--- WHAT YOU WILL DO ---
Leaving out the images, reproduce every line of the data that follows exactly.

--- GIVEN MATERIAL ---
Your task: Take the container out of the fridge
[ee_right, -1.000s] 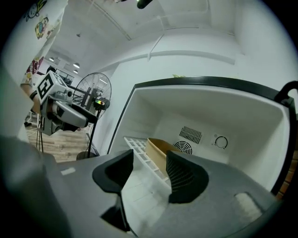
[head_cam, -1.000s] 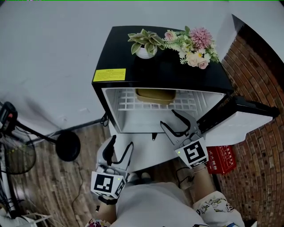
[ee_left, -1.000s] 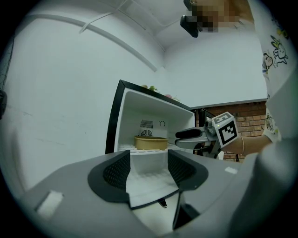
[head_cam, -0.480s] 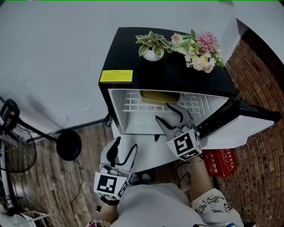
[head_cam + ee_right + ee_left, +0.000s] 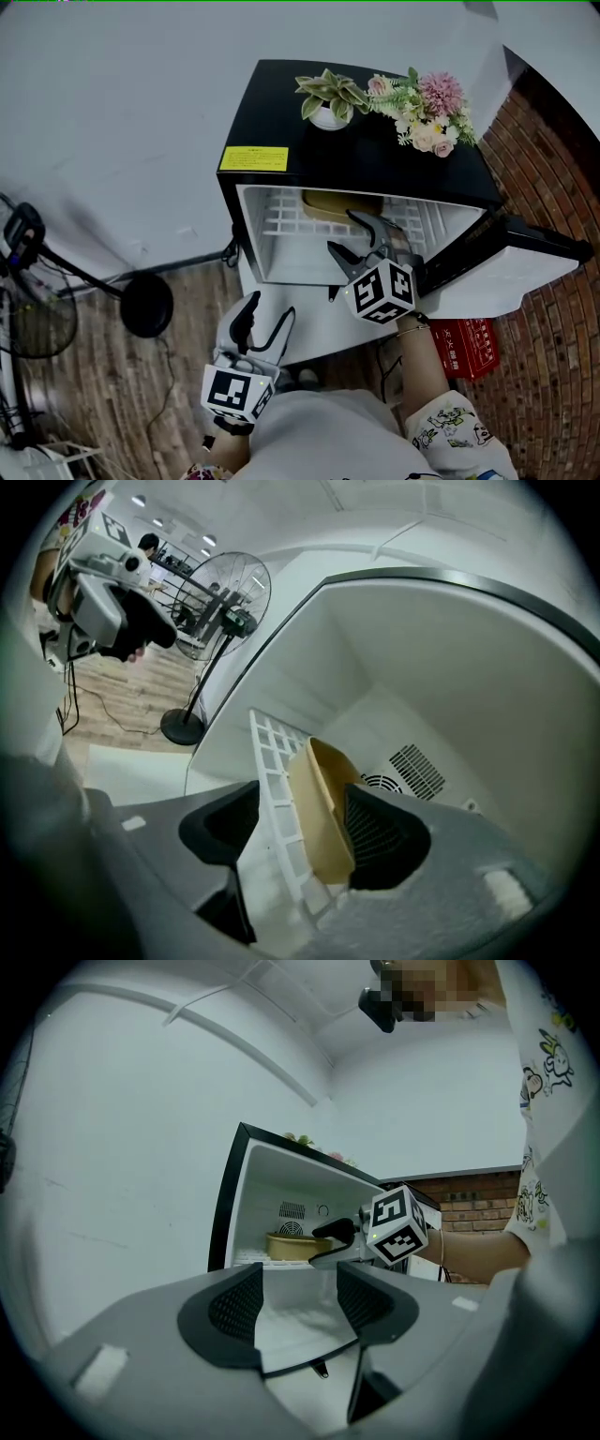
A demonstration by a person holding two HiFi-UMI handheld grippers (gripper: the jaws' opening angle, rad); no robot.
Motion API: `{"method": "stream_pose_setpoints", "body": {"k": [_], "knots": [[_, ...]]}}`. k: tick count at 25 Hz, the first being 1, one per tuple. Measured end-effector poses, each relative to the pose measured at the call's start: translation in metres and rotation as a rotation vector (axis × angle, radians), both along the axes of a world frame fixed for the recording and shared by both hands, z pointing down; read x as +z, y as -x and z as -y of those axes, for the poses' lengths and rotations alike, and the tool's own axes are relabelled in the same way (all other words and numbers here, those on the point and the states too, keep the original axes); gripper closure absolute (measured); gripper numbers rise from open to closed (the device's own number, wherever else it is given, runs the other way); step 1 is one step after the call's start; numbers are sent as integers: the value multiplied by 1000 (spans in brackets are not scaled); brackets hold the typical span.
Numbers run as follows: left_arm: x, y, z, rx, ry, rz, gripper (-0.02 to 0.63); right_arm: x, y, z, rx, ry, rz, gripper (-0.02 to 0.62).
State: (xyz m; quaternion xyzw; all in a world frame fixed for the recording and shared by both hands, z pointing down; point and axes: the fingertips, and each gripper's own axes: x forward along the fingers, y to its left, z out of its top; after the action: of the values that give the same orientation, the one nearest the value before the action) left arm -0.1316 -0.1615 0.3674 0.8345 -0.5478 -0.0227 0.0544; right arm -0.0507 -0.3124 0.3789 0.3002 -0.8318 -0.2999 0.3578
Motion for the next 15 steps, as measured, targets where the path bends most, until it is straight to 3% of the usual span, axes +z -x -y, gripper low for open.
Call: {"method": "stream_pose_setpoints", "body": {"k": [9,15], "knots": [[0,3,-8,-14,0,-7,367,14,4,13,12,19,-126,307],[1,8,-12,-30,-1,-11,368,17,4,13,9,20,-157,308]]}}
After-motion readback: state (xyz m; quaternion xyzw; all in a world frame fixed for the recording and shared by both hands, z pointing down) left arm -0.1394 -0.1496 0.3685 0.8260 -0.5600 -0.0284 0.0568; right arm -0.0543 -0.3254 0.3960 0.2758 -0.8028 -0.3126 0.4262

--- WRITTEN RESPONSE ---
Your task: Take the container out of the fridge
[ee_right, -1.000s] 
[head_cam, -1.000s] 
[ee_left, -1.000s] 
[head_cam, -0.480s] 
[head_cam + ee_right + ee_left, +0.000s] 
A demonstration by a person holding two HiFi-UMI handheld grippers (gripper: the jaws' opening angle, rad); no robot.
Motion API: `{"method": "stream_pose_setpoints", "body": {"k": [_], "knots": [[_, ...]]}}`. k: tick count at 25 Hz, the first being 1, one per tuple. Measured end-effector poses, each relative to the pose measured at the call's start: translation in metres and rotation as a rotation vector (axis × angle, radians), both along the axes of a world frame fixed for the recording and shared by both hands, z pointing down; read x as +z, y as -x and z as -y of those axes, for the poses' lengths and rotations alike, and the tool's own axes are relabelled in the same way (all other words and numbers here, those on the point and the states too, keep the original axes); gripper closure absolute (measured); gripper numbers rise from open to closed (the device's own number, wherever else it is given, runs the other way); step 1 is one step after the call's start; numbers are sent as integers: the value multiplied by 1000 (spans in brackets are not scaled); brackets hold the typical span.
Numbers run as follows: left_arm: x, y, z, rx, ry, rz, gripper (-0.02 to 0.63); right_arm: x, y, z, rx, ry, rz, gripper (-0.02 to 0.62).
State: (xyz m; quaternion xyzw; all in a world frame fixed for the recording and shared by both hands, z pointing down; point and axes: the fingertips, and each gripper's own axes: x forward along the fingers, y to its left, z out of its top; after the action: of the values that give the same orientation, the one nearest the value before the action) left arm -0.1316 -0.1615 0.3674 0.8345 -0.5478 -0.0227 0.0544; right arm -0.0507 -0.3124 0.3789 0.3002 -0.8318 -0.2999 0.3578
Motion for the next 15 steps, as measured, targets where the path bends most, until it is straight to 3% of the usual span, axes +z -x -y, gripper low for open.
Call: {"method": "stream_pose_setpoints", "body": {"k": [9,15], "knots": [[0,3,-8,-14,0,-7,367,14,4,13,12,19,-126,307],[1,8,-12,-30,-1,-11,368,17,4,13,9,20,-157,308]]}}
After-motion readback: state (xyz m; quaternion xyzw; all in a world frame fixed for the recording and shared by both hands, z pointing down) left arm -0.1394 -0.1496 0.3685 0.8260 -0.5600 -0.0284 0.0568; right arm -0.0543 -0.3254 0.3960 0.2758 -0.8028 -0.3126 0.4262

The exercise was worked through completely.